→ EXERCISE INPUTS:

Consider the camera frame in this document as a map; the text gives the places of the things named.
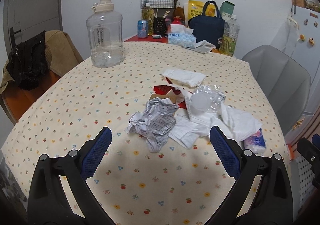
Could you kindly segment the red white paper box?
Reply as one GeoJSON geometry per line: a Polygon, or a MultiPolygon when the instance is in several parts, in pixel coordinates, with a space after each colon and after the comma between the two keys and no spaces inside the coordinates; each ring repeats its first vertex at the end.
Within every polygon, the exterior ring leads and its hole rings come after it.
{"type": "Polygon", "coordinates": [[[172,103],[183,109],[186,118],[191,120],[190,99],[192,93],[187,88],[175,84],[169,78],[165,77],[164,79],[167,83],[155,85],[149,100],[154,98],[170,99],[172,103]]]}

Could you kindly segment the green carton box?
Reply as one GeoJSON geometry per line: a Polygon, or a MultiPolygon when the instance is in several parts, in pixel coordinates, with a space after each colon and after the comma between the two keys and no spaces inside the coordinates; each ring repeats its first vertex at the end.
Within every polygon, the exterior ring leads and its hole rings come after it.
{"type": "Polygon", "coordinates": [[[228,21],[231,18],[231,15],[233,14],[233,11],[234,11],[234,7],[235,7],[235,4],[229,1],[224,1],[221,4],[220,13],[223,20],[228,21]]]}

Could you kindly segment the white paper cloth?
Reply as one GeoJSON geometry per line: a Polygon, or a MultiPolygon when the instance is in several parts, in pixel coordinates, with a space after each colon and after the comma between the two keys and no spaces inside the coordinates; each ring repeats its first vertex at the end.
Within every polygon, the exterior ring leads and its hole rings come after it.
{"type": "Polygon", "coordinates": [[[179,109],[175,113],[176,124],[169,131],[169,138],[186,149],[191,149],[200,137],[209,135],[212,127],[217,126],[228,138],[240,143],[256,134],[262,123],[251,113],[224,104],[218,112],[202,112],[179,109]]]}

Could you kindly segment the printed receipt paper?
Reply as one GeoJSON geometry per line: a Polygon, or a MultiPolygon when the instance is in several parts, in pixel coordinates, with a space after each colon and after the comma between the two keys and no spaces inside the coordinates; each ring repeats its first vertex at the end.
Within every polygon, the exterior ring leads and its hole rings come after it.
{"type": "Polygon", "coordinates": [[[176,125],[174,114],[179,106],[169,98],[153,98],[143,112],[134,113],[126,128],[127,133],[137,133],[145,138],[148,150],[158,153],[168,142],[169,131],[176,125]]]}

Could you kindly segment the large clear water jug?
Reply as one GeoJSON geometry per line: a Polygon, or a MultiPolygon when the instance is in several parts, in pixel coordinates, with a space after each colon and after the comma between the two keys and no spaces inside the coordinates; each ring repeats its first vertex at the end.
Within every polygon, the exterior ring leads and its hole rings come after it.
{"type": "Polygon", "coordinates": [[[100,0],[92,10],[86,20],[92,63],[98,68],[116,66],[124,60],[123,16],[112,0],[100,0]]]}

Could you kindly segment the blue tissue box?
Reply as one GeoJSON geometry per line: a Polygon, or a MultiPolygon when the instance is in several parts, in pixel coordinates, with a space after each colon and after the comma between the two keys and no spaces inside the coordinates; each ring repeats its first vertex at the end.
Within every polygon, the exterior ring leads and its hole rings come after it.
{"type": "Polygon", "coordinates": [[[168,43],[185,48],[195,48],[196,38],[193,36],[193,29],[180,24],[171,24],[168,43]]]}

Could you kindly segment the floral cream tablecloth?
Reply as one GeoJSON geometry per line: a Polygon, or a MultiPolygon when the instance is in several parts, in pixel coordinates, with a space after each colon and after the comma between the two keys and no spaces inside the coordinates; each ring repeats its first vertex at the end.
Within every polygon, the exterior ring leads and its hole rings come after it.
{"type": "Polygon", "coordinates": [[[91,191],[117,224],[204,224],[231,189],[207,137],[187,150],[169,140],[159,153],[145,139],[126,132],[132,114],[145,109],[162,73],[183,69],[203,73],[204,84],[221,87],[226,105],[262,122],[265,156],[290,156],[276,115],[248,63],[217,53],[200,54],[156,42],[126,42],[125,60],[96,68],[90,59],[64,75],[17,122],[2,152],[27,195],[39,157],[64,156],[93,139],[103,127],[112,144],[94,176],[91,191]]]}

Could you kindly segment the blue soda can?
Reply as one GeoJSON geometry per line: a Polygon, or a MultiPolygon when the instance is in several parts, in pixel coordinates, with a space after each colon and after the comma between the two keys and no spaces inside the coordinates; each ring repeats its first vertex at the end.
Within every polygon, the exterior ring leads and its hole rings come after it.
{"type": "Polygon", "coordinates": [[[148,20],[142,19],[137,22],[137,36],[141,39],[148,37],[148,20]]]}

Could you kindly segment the white tissue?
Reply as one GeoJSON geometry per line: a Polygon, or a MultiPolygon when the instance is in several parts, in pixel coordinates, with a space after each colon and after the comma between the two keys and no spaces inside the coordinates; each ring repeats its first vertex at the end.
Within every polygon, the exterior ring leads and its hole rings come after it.
{"type": "Polygon", "coordinates": [[[198,87],[206,78],[206,75],[202,73],[173,69],[167,69],[161,75],[189,87],[198,87]]]}

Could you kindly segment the yellow snack bag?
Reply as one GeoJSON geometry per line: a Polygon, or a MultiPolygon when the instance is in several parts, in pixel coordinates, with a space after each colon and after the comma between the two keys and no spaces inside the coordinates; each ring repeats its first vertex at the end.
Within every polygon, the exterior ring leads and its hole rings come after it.
{"type": "MultiPolygon", "coordinates": [[[[203,12],[203,8],[204,8],[205,3],[202,1],[194,1],[194,0],[189,0],[188,1],[188,20],[192,19],[198,15],[201,15],[203,12]]],[[[215,6],[210,3],[208,5],[208,7],[206,8],[206,12],[205,12],[206,16],[216,16],[216,9],[215,6]]]]}

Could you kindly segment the clear tea bottle right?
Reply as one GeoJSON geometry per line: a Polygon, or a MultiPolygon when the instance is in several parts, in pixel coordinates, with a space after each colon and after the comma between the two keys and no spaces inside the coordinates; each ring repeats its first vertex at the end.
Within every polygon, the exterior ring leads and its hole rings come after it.
{"type": "Polygon", "coordinates": [[[225,21],[222,43],[219,48],[220,53],[230,57],[234,55],[239,32],[240,25],[236,21],[236,15],[232,14],[231,18],[225,21]]]}

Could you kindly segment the grey booklet on table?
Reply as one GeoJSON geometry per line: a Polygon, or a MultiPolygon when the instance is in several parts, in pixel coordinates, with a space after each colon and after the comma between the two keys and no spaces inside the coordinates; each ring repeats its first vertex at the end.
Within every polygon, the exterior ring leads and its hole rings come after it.
{"type": "Polygon", "coordinates": [[[206,54],[206,53],[211,52],[213,49],[216,49],[216,46],[206,40],[203,40],[203,41],[197,42],[195,44],[195,47],[188,48],[188,49],[191,51],[194,51],[194,52],[206,54]]]}

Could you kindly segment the grey upholstered chair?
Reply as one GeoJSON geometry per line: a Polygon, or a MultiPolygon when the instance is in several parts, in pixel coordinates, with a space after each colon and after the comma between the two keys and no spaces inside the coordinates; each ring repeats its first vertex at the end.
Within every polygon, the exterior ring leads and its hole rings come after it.
{"type": "Polygon", "coordinates": [[[302,116],[309,99],[311,77],[291,57],[271,45],[259,46],[242,58],[268,99],[286,135],[302,116]]]}

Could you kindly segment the pink blue tissue pack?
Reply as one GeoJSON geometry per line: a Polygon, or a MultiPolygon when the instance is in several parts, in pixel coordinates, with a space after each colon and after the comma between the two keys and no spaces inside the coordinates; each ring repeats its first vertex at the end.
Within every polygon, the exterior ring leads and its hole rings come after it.
{"type": "Polygon", "coordinates": [[[262,129],[244,140],[244,148],[251,150],[255,154],[262,154],[266,150],[266,144],[262,129]]]}

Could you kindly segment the yellow drink bottle left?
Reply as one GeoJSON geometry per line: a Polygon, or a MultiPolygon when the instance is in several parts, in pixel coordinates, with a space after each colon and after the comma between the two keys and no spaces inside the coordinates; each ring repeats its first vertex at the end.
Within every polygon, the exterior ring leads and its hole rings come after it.
{"type": "Polygon", "coordinates": [[[151,8],[150,3],[146,3],[142,9],[142,19],[148,21],[148,36],[153,35],[153,18],[154,11],[151,8]]]}

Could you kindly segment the white mesh hanging bag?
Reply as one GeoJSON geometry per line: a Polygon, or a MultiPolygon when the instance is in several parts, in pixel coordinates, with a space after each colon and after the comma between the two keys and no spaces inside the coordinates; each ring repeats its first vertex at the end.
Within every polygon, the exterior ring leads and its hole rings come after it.
{"type": "Polygon", "coordinates": [[[299,41],[299,24],[288,16],[271,41],[271,46],[292,57],[299,41]]]}

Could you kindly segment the wicker basket on fridge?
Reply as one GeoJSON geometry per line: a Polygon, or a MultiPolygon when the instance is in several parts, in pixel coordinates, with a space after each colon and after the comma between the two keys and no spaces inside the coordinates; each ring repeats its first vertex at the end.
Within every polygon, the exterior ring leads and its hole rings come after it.
{"type": "Polygon", "coordinates": [[[291,0],[293,7],[301,7],[319,12],[318,0],[291,0]]]}

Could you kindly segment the navy blue lunch bag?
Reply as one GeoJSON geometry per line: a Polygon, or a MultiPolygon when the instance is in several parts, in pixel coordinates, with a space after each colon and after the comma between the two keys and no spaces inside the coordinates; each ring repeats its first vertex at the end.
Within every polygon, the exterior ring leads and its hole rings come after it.
{"type": "Polygon", "coordinates": [[[215,1],[207,1],[204,4],[202,14],[189,19],[188,25],[193,29],[193,36],[195,36],[197,42],[206,40],[213,44],[216,49],[220,48],[225,28],[225,20],[223,20],[215,1]],[[206,15],[206,10],[210,4],[215,6],[216,16],[206,15]]]}

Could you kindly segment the black pen holder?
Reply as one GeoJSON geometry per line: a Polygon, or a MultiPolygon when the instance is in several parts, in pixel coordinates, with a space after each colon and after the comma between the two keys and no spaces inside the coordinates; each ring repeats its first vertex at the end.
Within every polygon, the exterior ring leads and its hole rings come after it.
{"type": "Polygon", "coordinates": [[[156,35],[167,34],[165,18],[153,18],[153,33],[156,35]]]}

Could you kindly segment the white refrigerator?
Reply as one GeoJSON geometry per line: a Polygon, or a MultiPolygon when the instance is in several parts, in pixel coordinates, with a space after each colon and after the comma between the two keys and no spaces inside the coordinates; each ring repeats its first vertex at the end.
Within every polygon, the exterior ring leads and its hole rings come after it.
{"type": "Polygon", "coordinates": [[[302,133],[319,108],[319,12],[292,6],[290,16],[299,24],[299,41],[291,58],[307,70],[311,86],[302,116],[285,136],[289,143],[302,133]]]}

→ EXERCISE DETAILS:
In how many lines of the material above does the word "clear" occur? Give the number and no other text.

→ WRITTEN RESPONSE:
2